* ABOUT THIS TASK: Filter the entries and keep only the lines where the string "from" appears.

* DATASET:
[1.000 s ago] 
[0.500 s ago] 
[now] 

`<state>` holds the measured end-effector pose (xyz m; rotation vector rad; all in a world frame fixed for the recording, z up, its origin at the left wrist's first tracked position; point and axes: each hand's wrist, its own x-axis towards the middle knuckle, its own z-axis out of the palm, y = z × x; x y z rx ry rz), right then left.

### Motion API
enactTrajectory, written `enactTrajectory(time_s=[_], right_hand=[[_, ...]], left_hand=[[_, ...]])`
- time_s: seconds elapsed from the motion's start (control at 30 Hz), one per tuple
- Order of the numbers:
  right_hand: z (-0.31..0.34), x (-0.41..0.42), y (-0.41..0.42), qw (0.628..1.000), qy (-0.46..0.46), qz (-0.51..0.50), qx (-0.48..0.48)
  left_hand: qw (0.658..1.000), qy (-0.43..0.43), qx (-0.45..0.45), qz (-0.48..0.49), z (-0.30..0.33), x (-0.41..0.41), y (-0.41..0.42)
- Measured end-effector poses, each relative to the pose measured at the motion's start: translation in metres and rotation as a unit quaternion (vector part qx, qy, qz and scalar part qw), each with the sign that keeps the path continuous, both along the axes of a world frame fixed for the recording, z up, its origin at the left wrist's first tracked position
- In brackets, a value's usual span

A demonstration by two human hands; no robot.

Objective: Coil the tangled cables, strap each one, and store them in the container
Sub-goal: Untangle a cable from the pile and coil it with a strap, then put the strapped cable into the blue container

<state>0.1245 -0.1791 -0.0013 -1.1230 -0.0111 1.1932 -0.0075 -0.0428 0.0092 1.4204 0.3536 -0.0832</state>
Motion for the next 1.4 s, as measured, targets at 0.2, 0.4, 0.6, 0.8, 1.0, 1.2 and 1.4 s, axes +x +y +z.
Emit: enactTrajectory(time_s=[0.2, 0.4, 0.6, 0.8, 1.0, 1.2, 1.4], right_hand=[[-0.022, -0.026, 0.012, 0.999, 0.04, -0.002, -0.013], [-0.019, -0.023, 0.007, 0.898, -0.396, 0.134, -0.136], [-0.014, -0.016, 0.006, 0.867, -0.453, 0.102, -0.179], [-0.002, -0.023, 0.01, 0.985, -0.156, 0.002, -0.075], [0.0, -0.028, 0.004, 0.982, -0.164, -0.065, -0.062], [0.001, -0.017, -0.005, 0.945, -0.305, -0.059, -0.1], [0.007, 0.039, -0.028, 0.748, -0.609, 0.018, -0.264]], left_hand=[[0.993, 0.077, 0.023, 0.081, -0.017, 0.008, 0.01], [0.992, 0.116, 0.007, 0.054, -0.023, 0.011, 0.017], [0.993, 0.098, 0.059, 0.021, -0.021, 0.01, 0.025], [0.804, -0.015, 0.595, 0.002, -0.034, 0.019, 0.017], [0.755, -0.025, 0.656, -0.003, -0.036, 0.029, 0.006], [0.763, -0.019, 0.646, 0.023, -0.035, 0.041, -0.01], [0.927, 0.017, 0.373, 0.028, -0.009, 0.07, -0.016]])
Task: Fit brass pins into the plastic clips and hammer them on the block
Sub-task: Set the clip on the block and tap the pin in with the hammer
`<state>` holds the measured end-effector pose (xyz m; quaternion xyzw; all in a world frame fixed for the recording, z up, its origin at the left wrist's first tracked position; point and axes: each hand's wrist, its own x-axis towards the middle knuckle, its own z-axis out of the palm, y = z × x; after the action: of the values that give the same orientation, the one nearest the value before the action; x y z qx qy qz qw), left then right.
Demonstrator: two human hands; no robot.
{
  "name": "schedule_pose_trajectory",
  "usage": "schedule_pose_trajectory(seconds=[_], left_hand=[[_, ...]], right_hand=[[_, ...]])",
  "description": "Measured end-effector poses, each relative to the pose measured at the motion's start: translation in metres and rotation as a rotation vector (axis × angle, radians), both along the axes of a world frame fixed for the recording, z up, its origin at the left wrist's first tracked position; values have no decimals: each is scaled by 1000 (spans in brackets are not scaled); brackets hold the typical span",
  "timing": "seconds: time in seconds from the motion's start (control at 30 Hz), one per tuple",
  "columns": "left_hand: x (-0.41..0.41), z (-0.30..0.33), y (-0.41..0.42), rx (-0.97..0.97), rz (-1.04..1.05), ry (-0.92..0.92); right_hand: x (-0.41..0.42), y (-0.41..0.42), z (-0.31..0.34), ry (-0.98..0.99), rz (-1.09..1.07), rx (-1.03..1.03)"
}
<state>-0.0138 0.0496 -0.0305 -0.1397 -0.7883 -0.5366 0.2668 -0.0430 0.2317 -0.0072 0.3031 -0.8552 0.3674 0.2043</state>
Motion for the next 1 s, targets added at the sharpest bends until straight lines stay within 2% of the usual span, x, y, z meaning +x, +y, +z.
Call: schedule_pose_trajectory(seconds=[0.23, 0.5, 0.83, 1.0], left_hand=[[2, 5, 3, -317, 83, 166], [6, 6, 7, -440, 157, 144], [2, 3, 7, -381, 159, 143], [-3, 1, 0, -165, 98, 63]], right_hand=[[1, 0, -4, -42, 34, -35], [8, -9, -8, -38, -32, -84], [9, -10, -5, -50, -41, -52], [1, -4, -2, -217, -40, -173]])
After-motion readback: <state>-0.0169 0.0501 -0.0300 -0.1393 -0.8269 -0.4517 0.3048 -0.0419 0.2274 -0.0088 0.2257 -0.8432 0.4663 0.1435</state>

* ANSWER TO THIS PROBLEM:
- time_s: seconds elapsed from the motion's start (control at 30 Hz), one per tuple
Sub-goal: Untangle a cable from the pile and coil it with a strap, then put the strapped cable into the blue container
  "timing": "seconds: time in seconds from the motion's start (control at 30 Hz), one per tuple",

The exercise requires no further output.